The listening sessions were conducted to ensure that the planning and needs assessment process included the voices of those community members most affected by substance use disorder and opioid use disorder (SUD/OUD), focused on these individuals’ experiences and points-of-view around what helps and hurts their ability to access SUD/OUD prevention, treatment, and recovery supports, as well as what changes to the system they would recommend.

Key themes were identified around what is helping efforts to address substance use in the three-county region, what is hurting these efforts, and what could work to do better. These themes were shared with the Consortium to inform strategic planning.

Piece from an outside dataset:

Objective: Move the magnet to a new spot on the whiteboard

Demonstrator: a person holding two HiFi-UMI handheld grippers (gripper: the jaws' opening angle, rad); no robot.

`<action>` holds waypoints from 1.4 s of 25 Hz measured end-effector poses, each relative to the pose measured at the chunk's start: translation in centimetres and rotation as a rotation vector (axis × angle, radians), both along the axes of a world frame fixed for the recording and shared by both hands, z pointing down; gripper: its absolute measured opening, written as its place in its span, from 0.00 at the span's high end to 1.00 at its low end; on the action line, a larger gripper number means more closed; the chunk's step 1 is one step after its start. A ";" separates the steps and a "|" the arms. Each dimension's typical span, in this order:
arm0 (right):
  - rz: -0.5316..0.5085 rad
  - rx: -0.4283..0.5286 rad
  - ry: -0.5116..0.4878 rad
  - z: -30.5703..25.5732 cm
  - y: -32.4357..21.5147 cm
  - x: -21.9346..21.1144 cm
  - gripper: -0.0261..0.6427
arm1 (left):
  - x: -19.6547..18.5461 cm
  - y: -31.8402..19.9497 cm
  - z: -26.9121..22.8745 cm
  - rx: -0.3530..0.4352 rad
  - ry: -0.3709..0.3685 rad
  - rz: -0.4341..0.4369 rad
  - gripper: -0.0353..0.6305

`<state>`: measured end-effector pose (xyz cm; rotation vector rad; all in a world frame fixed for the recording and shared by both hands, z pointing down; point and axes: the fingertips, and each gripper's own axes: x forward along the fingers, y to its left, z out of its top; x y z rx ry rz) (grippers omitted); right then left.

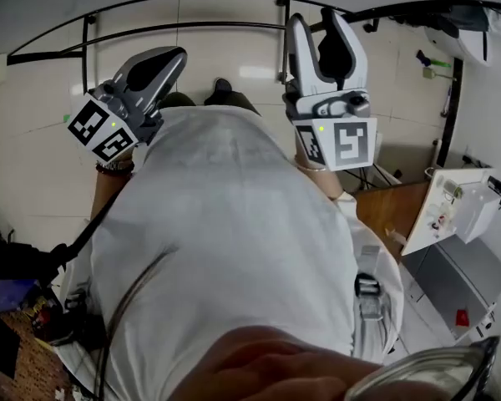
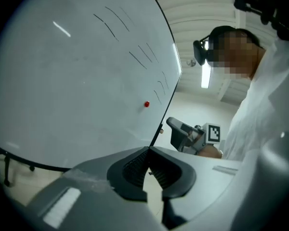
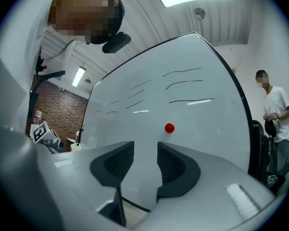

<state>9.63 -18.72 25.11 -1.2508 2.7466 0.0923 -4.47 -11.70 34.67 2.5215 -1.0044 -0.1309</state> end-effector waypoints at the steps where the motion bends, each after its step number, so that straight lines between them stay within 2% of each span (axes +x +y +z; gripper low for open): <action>1: 0.011 -0.001 0.013 -0.1 1.0 0.1 0.73 | -0.6 0.5 -0.7 0.018 0.005 -0.009 0.94; 4: 0.071 -0.023 0.032 -0.4 3.6 1.2 0.73 | -0.7 2.7 -2.6 0.063 -0.003 0.010 0.94; 8: 0.137 -0.034 0.023 -1.0 6.5 1.9 0.73 | -0.6 6.5 -2.9 0.065 0.008 0.046 0.94; 13: 0.084 -0.025 0.032 0.7 10.5 -3.0 0.73 | -4.0 11.8 0.3 0.076 -0.086 0.038 0.94; 19: 0.048 -0.033 0.026 0.7 18.5 -7.1 0.73 | -6.2 19.2 0.4 0.085 -0.109 0.060 0.94; 27: 0.150 -0.046 0.073 -0.2 26.4 -7.0 0.74 | -6.5 26.4 1.2 0.062 -0.092 0.154 0.94; 32: 0.171 -0.082 0.066 0.7 29.1 -5.3 0.74 | -6.1 27.9 0.4 0.082 -0.117 0.152 0.94; 35: 0.173 -0.065 0.074 0.3 29.4 -4.7 0.74 | -5.5 28.3 0.2 0.091 -0.113 0.154 0.94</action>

On the importance of supporting local and regional primary prevention-focused activities, particularly in schools:

“…Someone like me could tell a child it’s okay to tell someone [they need help]. If I heard that as a child maybe my life would have went a different route.”
- Listening session participant

 

On the importance of assessing and addressing substance use disorder and opioid use disorder workforce shortages in the tri-county region:

“…They can detox at a hospital, but there’s…a desperate need of mental health and addiction services.”
- Key informant interview participant

 

On the importance of increasing local capacity to connect individuals with substance use disorder and opioid use disorder to community-based resources for treatment and recovery:

“I've been through thousands of hours of court-ordered stuff…Even then, all those thousands of hours and all that, it wasn't nothing like when I finally walked into the room at [recovery group]. They just hold a whole different atmosphere, a different feel…it was the compassion that surrounds you.”
- Listening session participant

“One of the things that hurts is not having an alternate [place to go after getting released from jail, etc.] If you don’t have something else to go to, another venue, then you go back to what you know.”
- Listening session participant

On the importance of increasing access to medication-assisted treatment and other evidence-based substance use disorder/ opioid use disorder treatment:

“If there was a clinic here I’d gotten help a long time ago.”
- Listening session participant

“There needs to be local facilities that can help [people] in this community.”
- Listening session participant

 

On the importance of implementing evidence-based harm reduction interventions, particularly through local partnerships with providers, law enforcement, and first responders:

“[A] needle exchange would cut back on diseases and the transfer of [Hepatitis C and HIV] people have.”
- Listening session participant

“I think that it’s important to go outside these doors, to talk to law enforcement and gain recovery allies, say: ‘Look at me, recovery does happen.’ I’m very out and about about my recovery. I feel like if I hide it, I’m ashamed. And I’m not gonna be ashamed because I’m alive.”